» **What you will do**:
Report each line of the data that contains the string "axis".

» **Information provided**:
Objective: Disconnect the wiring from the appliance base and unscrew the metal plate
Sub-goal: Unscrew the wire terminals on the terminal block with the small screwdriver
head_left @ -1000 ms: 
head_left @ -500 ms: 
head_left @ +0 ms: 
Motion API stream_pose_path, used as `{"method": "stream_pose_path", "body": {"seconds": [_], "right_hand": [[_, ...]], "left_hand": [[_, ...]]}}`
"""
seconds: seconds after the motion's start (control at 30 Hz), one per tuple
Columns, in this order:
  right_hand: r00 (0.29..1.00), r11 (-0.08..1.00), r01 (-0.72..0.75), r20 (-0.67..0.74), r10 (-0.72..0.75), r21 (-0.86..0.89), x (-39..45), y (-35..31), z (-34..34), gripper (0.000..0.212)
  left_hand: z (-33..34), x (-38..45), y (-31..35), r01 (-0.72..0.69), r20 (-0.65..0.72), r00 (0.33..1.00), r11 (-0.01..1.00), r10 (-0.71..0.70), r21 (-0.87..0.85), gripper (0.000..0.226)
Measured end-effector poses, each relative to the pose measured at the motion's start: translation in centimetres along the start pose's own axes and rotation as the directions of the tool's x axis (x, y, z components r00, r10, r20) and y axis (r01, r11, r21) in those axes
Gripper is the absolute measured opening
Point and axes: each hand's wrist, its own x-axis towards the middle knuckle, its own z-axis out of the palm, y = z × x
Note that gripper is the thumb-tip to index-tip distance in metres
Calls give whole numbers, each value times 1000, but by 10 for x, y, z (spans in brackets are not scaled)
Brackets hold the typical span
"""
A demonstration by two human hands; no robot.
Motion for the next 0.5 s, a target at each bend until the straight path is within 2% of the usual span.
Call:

» **Result for this exercise**:
Measured end-effector poses, each relative to the pose measured at the motion's start: translation in centimetres along the start pose's own axes and rotation as the directions of the tool's x axis (x, y, z components r00, r10, r20) and y axis (r01, r11, r21) in those axes
Point and axes: each hand's wrist, its own x-axis towards the middle knuckle, its own z-axis out of the palm, y = z × x

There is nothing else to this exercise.